2. Is it harder or easier to write a novel based on real people?

Good question—but I think it’s both! There is a challenge, definitely, in tackling a life where the plotline, for all intents and purposes, has already been written. My job, then, becomes find the story within the story, and discovering the arc that I want to draw out and point to within the larger scope of the life. Sometimes the facts are troubling. Sometimes the actual historical figures have done baffling things that make me want to pick them up and shake them. But in the end there is also real satisfaction and a powerful reward in learning true empathy for my characters. In overcoming those hurdles. And honestly, I can’t quite imagine the payoff being the same for fictional characters.

3. The Paris Wife  shot up the bestseller list and stayed on top for over a year. How has that affected your life?

The runaway success of The Paris Wife was such a wonderful surprise, and changed my life in all sorts of ways. The main thing is that I get to focus on my passion full time now, and just write—without having to cocktail waitress, or stitch together three different teaching jobs. That’s such a gift, I can’t tell you. I also have a readership for the first time. It’s so gratifying to go to events and hear the way readers are relating to my characters and the worlds of my books. It makes me feel connected to those readers, to the whole endeavor of storytelling, and shows me just how special my job—my vocation—is. I get to touch lives.

4. Since you have been touring, have you had any memorable fan experiences or seen your books in any unusual places?

The coolest fan experiences for me are when I meet people at events who actually knew my characters or have bumped against their lives in some meaningful way. Early in my tour for The Paris Wife, for instance, I met several members of Hadley’s family who’d come to an event in St. Louis (Hadley’s home town), and surprised me. That was such an emotional moment. Once I did an event in Chicago where a guy stood up at the back of the room during the Q&A and told me he owned the building on North Dearborn Street where Earnest and Hadley lived when they were first married, in 1921—and then he asked if I wanted a tour. Did I?!? Amazing!

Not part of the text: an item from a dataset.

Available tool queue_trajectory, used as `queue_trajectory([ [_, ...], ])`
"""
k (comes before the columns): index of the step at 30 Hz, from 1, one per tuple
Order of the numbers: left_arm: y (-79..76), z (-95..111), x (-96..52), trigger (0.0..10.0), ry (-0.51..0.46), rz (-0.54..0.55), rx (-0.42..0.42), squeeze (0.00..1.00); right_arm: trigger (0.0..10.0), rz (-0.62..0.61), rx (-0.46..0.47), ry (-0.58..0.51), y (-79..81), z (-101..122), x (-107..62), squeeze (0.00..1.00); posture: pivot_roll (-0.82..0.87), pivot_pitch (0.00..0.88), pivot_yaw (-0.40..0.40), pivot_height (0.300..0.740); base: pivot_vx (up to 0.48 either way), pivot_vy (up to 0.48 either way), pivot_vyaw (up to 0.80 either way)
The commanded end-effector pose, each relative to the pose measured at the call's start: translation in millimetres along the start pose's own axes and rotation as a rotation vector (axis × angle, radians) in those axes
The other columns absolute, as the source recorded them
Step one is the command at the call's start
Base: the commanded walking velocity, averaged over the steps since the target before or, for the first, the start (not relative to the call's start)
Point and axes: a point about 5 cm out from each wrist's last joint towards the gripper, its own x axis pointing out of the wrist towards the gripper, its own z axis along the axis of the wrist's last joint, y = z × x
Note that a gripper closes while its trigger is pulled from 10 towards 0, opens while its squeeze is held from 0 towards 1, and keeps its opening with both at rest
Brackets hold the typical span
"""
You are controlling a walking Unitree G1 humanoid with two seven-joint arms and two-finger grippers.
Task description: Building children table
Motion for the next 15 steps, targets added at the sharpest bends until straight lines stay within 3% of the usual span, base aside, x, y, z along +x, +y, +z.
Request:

5. In Like Family , you talk about growing up in the foster system. How do you feel those experiences affected your writing style?

My difficult childhood made me a reader, I have no doubt, and a very specific kind of reader, too…ready to disappear into worlds and be swept away. I think I learned an acute empathy because of the losses I suffered, and that my own experience made me susceptible to others’ stories. As I began to write, and particularly when I began to write historical fiction, I felt powerfully that I was ready to disappear into other worlds on this plane, too—to take on other voices and points of view. Honestly, I can’t imagine being the kind of writer I am now, or having the same evolution and transformation having come on any other path.

6. We all want to know – what’s next?

I have a new idea for another historical novel with a real life protagonist, set in a time period and world that’s already blowing my doors off. I’ve just begun the writing and researching, so feel it’s too soon divulge my subject. But keep your fingers crossed for me, Hudson readers!